A new show called Malta 5D features a sequence showing German planes preparing to bomb the Royal Opera House. According to the report, the theatre was “blasted to shreds”! While this may make good and impressive theatre it is definitely not a historical fact.

We must aim for top quality and not take the sirocco-induced attitude of making do with mediocrity- Kenneth Zammit Tabona

The Royal Opera House was not blasted to shreds but badly damaged. There is a vast difference.

The building was always considered to be salvageable and, for the last seven decades till the great betrayal that came in the form of an open air space, which is going to be of no use to anyone, we had not given up hope that, one day, like a phoenix, the gorgeous neo-baroque opera house, which held its own with established operatic venues like the San Carlo and Covent Garden, would rise again, renewed from the ashes of war.

It seems, however, that this new show has given the final coup de grace. The obliteration of the opera house and its subsequent subtle and not so subtle vilification as a building unsuitable for Valletta because it was not in period has reached mythical proportions and, sadly, people are starting to believe it. Such is the power of spin.

The opera house is even said to have symbolised our colonial past as if it were something to be ashamed of. The fact that both the opera house and Palazzo Ferreria balanced each other out beautifully seems to have escaped the theatre’s denigrators while the reasoning that it was out of period is pure poppycock when one considers what is being erected in Valletta today!

With that out of the way, let me state very clearly here and now that I believe that cities must live and breathe.

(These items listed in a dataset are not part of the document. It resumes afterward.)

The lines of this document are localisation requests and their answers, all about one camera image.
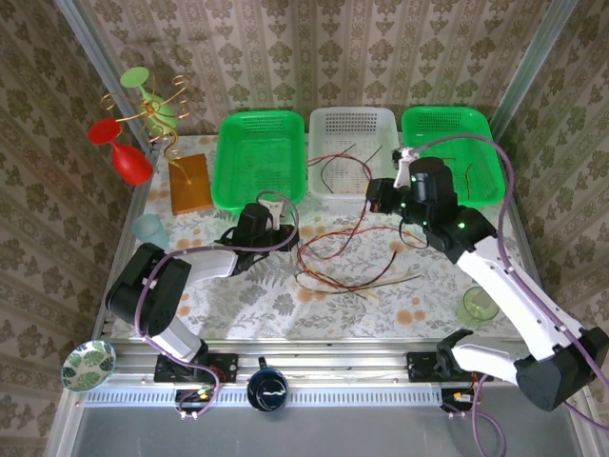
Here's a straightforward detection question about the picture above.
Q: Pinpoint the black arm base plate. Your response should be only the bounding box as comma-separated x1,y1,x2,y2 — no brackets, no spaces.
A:
154,352,239,385
406,350,481,383

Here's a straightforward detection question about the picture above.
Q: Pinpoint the clear green plastic cup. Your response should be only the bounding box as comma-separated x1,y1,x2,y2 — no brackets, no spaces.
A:
457,287,500,328

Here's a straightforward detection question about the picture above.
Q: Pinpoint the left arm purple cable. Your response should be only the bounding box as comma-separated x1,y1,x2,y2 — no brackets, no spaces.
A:
135,189,302,423

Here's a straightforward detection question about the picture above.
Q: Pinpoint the plain green plastic basket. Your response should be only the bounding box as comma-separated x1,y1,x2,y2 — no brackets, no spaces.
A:
210,109,306,213

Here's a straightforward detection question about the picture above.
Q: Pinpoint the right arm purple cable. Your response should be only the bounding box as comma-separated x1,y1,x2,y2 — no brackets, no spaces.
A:
408,134,609,457

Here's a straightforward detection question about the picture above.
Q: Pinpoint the green plastic wine glass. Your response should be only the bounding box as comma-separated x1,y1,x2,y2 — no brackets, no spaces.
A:
119,67,178,137

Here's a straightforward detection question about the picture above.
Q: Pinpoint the brown wire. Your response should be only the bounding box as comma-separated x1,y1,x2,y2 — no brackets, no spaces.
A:
437,155,475,197

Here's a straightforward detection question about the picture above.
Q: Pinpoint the red plastic wine glass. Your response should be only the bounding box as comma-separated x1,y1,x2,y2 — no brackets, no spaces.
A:
88,118,154,186

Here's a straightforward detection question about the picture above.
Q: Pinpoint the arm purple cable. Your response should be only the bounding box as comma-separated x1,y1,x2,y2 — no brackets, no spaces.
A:
135,189,302,423
408,134,609,457

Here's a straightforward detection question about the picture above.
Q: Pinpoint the black connector block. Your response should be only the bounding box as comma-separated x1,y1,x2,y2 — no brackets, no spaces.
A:
440,387,480,413
174,387,215,414

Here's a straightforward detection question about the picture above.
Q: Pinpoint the aluminium frame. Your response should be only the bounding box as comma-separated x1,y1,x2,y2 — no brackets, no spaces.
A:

They must adapt and develop. Having missed the bus long ago to reconstruct the war damage to the level of perfection reached in Dresden or Warsaw, where one is completely unaware of where the original and the reconstruction start and end, we have no choice but to recreate, which is why, in principle, I am very much in favour of having a major world architect like Renzo Piano build our Parliament.

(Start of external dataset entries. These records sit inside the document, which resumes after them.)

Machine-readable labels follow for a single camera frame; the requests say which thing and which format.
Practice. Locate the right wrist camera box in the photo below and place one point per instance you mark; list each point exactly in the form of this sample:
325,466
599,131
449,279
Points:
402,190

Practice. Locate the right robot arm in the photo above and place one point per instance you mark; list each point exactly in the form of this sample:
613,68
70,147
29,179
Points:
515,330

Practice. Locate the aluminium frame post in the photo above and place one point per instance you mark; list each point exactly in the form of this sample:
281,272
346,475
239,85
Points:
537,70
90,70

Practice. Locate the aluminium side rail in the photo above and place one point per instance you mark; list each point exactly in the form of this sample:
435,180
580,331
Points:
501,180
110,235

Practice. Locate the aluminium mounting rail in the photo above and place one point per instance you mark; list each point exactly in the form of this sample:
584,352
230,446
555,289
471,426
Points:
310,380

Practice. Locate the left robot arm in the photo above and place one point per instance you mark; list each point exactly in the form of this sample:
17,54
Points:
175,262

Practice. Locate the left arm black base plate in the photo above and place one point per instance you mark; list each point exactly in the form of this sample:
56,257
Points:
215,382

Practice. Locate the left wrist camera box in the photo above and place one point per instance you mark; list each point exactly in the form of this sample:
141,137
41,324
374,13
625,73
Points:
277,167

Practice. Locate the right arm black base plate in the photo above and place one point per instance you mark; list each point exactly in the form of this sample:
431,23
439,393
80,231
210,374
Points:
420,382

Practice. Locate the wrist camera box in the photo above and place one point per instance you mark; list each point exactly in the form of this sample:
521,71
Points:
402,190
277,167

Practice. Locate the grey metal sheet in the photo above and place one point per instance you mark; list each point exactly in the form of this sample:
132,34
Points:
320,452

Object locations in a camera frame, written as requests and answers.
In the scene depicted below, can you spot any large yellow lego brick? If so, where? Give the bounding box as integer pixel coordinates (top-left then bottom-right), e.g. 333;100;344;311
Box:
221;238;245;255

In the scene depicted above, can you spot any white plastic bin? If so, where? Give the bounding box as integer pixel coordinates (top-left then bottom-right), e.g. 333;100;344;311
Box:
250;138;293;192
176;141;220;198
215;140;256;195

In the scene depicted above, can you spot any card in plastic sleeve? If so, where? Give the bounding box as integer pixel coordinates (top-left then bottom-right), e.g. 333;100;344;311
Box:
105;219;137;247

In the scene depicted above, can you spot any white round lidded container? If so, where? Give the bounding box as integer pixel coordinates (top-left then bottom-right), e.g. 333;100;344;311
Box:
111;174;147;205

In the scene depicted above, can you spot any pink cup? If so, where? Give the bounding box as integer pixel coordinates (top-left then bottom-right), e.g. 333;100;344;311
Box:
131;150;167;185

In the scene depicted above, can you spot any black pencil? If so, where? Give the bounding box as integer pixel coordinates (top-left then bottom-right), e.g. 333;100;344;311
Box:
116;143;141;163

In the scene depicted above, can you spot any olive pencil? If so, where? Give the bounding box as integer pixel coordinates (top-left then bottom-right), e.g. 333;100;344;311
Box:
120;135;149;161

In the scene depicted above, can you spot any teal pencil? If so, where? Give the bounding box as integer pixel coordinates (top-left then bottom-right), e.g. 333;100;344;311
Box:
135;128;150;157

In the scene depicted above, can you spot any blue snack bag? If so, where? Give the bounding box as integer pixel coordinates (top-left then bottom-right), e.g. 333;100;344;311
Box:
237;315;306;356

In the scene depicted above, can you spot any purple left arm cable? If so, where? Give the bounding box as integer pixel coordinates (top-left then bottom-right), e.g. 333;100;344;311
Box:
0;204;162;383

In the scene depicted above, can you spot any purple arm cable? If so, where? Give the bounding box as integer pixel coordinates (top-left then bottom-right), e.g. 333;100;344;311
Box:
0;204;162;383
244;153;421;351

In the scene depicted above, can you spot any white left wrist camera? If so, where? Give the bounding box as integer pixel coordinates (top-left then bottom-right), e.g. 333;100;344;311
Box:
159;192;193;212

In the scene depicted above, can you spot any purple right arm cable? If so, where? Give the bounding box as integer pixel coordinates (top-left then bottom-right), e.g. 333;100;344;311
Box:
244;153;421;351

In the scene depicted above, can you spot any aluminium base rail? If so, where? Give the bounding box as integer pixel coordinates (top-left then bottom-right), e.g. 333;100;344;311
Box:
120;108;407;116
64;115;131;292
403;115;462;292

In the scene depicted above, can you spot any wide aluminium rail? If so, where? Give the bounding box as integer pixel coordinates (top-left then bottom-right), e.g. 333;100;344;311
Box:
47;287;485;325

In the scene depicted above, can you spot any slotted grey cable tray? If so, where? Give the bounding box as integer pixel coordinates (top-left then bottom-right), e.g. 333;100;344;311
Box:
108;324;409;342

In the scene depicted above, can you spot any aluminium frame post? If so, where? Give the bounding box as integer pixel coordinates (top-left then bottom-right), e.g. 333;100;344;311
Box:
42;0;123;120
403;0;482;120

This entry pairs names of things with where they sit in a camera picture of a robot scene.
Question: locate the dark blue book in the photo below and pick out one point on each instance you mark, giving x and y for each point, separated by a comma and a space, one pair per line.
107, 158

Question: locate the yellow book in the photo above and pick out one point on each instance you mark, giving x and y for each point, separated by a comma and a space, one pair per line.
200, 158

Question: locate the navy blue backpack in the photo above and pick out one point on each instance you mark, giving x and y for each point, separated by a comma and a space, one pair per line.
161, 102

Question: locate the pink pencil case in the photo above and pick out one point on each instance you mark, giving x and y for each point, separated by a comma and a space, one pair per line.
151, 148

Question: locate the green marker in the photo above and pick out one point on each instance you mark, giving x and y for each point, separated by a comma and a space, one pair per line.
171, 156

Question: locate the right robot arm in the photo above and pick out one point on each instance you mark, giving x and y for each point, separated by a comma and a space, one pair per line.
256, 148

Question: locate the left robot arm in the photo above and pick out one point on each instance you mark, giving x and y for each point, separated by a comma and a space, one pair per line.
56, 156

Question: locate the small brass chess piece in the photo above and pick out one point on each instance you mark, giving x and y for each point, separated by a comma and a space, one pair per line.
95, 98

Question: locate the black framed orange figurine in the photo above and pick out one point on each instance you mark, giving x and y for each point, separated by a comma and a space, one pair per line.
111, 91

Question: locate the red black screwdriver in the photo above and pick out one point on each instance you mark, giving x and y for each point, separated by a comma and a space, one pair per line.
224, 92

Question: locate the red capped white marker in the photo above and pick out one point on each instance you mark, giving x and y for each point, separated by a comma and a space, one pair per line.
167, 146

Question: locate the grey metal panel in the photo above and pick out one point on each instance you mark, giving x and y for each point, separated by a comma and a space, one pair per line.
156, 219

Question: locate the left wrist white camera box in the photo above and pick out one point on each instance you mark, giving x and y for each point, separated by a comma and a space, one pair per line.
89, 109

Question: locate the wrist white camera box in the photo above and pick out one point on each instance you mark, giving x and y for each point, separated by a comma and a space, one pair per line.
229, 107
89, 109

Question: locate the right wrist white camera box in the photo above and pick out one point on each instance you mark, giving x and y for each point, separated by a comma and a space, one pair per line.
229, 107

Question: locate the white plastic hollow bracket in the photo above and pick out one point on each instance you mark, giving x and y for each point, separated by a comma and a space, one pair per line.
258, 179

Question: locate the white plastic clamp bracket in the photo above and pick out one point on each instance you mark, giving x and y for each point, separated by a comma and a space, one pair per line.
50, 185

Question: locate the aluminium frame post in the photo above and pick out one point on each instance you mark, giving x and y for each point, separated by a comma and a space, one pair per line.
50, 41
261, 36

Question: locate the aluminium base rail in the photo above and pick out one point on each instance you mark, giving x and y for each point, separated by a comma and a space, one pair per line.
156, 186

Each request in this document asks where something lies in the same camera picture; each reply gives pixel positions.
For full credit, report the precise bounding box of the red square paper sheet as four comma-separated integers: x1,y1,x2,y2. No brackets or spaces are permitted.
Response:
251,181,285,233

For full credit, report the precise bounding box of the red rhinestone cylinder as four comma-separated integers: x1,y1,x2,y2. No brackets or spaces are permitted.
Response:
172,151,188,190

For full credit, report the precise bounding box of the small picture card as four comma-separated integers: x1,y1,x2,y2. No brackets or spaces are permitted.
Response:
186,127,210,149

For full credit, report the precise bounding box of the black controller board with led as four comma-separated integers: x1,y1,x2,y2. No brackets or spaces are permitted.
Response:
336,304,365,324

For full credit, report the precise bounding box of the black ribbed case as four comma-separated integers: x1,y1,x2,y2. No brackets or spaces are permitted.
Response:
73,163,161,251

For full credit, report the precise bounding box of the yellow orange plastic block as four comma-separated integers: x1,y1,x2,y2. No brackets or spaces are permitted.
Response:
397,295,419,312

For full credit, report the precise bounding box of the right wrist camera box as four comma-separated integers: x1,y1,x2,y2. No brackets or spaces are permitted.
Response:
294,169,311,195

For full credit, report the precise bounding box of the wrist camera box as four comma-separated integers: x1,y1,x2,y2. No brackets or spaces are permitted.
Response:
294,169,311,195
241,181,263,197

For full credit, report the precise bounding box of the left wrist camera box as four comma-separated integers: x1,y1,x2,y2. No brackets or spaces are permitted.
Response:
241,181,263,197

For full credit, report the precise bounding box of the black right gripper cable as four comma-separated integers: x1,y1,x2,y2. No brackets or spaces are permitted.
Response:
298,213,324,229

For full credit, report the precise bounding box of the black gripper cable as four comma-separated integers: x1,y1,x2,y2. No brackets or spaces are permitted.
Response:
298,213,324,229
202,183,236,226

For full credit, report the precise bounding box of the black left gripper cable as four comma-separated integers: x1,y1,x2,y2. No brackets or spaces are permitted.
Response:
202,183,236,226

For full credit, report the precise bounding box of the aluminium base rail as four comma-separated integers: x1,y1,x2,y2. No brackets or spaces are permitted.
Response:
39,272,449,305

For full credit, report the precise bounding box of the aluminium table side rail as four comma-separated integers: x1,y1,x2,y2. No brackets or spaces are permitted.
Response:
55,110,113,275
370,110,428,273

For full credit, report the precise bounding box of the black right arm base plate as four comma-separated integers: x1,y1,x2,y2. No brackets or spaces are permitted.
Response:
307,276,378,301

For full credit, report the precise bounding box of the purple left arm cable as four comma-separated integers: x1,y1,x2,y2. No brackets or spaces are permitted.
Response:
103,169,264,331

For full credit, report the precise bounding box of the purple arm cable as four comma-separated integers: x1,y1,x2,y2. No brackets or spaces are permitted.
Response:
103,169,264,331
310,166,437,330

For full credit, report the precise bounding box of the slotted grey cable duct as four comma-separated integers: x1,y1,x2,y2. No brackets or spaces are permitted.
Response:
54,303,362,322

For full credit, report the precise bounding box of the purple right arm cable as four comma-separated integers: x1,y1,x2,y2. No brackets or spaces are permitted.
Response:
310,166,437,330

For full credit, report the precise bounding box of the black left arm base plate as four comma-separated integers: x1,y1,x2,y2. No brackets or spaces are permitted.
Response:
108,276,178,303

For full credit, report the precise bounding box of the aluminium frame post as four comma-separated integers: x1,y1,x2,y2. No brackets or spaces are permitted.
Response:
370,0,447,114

However, I feel that not enough attention has been paid to the Valletta entrance, which looks like a leftover set from Cecil B. de Mille’s The Ten Commandments and the infamous open air space, which provides a travesty of what is needed infrastructurally to put Malta’s blossoming cultural scene on its feet.

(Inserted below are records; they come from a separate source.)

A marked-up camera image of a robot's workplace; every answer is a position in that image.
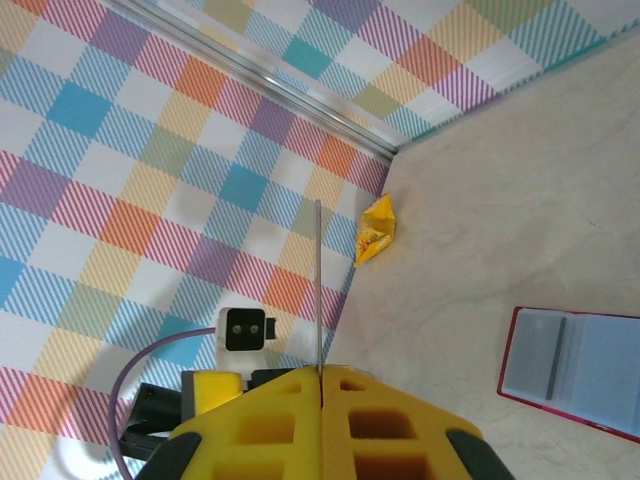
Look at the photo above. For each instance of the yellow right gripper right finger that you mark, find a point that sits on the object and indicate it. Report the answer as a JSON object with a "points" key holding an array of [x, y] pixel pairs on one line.
{"points": [[385, 450]]}

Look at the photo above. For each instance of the red leather card holder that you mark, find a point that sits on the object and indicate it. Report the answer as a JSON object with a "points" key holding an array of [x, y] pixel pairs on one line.
{"points": [[600, 370]]}

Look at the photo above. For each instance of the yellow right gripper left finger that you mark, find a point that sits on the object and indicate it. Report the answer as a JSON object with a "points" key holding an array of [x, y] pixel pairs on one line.
{"points": [[260, 450]]}

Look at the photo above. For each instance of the yellow snack bag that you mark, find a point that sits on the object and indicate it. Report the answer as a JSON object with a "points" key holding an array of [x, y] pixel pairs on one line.
{"points": [[376, 230]]}

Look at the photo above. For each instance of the thin grey credit card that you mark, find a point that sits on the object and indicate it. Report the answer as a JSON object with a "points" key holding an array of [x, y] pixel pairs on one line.
{"points": [[318, 275]]}

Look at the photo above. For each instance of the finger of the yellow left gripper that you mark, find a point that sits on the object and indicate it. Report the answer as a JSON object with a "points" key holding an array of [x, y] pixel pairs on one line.
{"points": [[215, 392]]}

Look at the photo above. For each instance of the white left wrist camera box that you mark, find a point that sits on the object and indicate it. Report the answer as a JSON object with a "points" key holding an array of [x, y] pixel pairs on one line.
{"points": [[242, 335]]}

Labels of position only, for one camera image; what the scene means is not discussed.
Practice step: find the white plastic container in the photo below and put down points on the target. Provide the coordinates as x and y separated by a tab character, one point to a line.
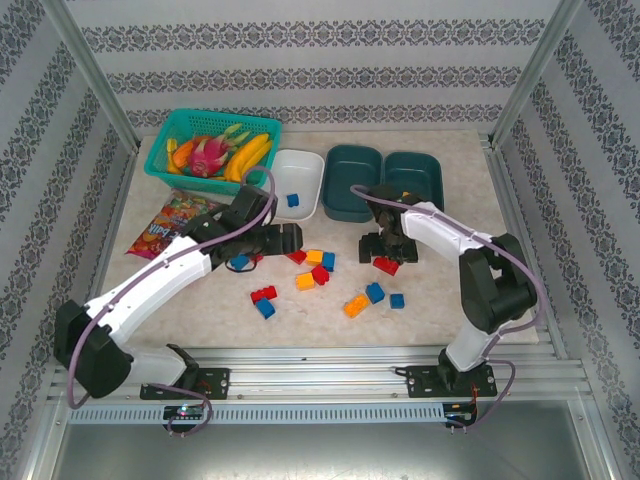
300	170

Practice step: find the long orange lego brick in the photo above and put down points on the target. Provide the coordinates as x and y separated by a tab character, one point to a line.
356	305

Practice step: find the large yellow toy banana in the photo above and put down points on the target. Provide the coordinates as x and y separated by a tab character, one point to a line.
242	160

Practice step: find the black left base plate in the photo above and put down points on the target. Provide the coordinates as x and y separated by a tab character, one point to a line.
217	382

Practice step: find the aluminium frame post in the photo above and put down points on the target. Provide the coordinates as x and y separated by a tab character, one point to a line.
537	70
85	70

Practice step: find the orange toy fruit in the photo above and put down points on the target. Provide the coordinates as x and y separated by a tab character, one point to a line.
181	152

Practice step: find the left small circuit board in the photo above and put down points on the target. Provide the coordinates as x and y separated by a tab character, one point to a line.
185	412

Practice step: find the aluminium side rail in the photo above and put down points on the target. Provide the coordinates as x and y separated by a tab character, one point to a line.
115	210

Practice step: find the aluminium rail beam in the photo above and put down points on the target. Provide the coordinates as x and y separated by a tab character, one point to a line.
320	372

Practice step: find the small circuit board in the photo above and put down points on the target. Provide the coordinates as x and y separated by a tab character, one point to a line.
460	414
185	412

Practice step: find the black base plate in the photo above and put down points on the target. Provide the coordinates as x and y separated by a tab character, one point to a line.
217	382
420	382

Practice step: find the teal plastic mesh basket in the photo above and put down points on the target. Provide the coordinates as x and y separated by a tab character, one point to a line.
165	135

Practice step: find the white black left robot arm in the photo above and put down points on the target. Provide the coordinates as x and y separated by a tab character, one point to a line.
150	280

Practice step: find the colourful candy bag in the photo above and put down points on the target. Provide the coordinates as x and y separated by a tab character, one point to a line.
160	225

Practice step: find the long red lego brick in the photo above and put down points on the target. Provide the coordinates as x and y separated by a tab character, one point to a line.
297	256
263	294

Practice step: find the right small circuit board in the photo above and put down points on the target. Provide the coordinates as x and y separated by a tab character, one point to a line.
460	414

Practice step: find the small yellow toy banana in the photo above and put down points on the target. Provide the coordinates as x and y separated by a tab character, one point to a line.
264	151

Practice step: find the blue lego brick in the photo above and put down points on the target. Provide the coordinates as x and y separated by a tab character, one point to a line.
328	261
375	292
397	300
240	261
292	200
266	308

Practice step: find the dark teal plastic container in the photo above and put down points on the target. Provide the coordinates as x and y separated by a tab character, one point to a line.
420	175
350	170

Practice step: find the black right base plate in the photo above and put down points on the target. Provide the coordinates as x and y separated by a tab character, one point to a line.
420	382

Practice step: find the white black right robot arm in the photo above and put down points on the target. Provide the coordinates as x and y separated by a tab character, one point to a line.
435	232

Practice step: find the pink toy dragon fruit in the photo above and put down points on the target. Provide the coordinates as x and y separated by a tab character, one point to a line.
205	155

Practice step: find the small yellow toy fruit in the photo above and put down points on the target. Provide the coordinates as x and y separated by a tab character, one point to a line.
171	146

The Manoel Theatre, the uncrowned national theatre of Malta, remains, three centuries after its erection by Grandmaster Vilhena, all things to all men, faithfully presenting programme after programme, year after year, of varied disciplines from opera to panto and from high drama to mime, not to mention all sorts of musical variation: orchestral, chamber and instrumental in addition to jazz and even popular music.

The season is indeed far too short to satisfy the demand and to alleviate the situation, which, each year, becomes more dire.

Malta desperately needs a dedicated auditorium for the Malta Philharmonic Orchestra, which has long acoustically outgrown the Manoel and a dedicated national theatre for drama, which the poor Manoel’s mostly 18th century facilities simply cannot support. The sooner these are provided the better.

Possibly now that the long overdue decision to roof the MCP car park has been taken we could have what rightly should have been the extension of St James Cavalier Centre for Creativity there in the open between Valletta and Floriana. Aesthetically, an iconic building by a Jean Nouvel or Frank Gehry or even Renzo Piano again would certainly reinforce Malta’s position as the cultural beacon of the Southern Mediterranean.

The possibilities are endless for those who have the vision to foretell the benefits. Look at Bilbao, with its Guggenheim! The city has only been on the list of ‘must sees in Spain’ since Frank Gehry transformed its ambience with his silver structure of juxtaposed planes that look as if they are being buffeted by crosswinds!

With our bid to be European Capital of Culture in the balance I do strongly feel that these infrastructural deficiencies must be addressed. We must aim for top quality and not take the sirocco-induced attitude of making do with mediocrity.

At this juncture, I am so remind­ed of the parable of the three servants with the talents and, like the employer in the story, become quite incensed when people take the same pessimistic attitude of the servant who buried his.

I would rather gamble and lose my talent rather than have buried it. It is better to have loved and lost than have never to have loved at all, says the adage.

We have a reputation here in Malta of being able to create a silk purse out of a sow’s ear and this is because we believe in ourselves to the extent that we think we are the centre of the universe. This attitude sometimes works against us but it has always been our defence mechanism against oppression.

For two millennia we have been colonials and, yet, by hook or by crook, we have managed to transform ourselves into a sovereign republic and a full member of the EU. Despite the financial crisis that surrounds us, we still manage to thrive. However, it would be sheer folly to denigrate or attempt to obliterate any part of our colonial past as it would be tantamount to razing St John’s Co Cathedral to the ground and then claiming it never existed.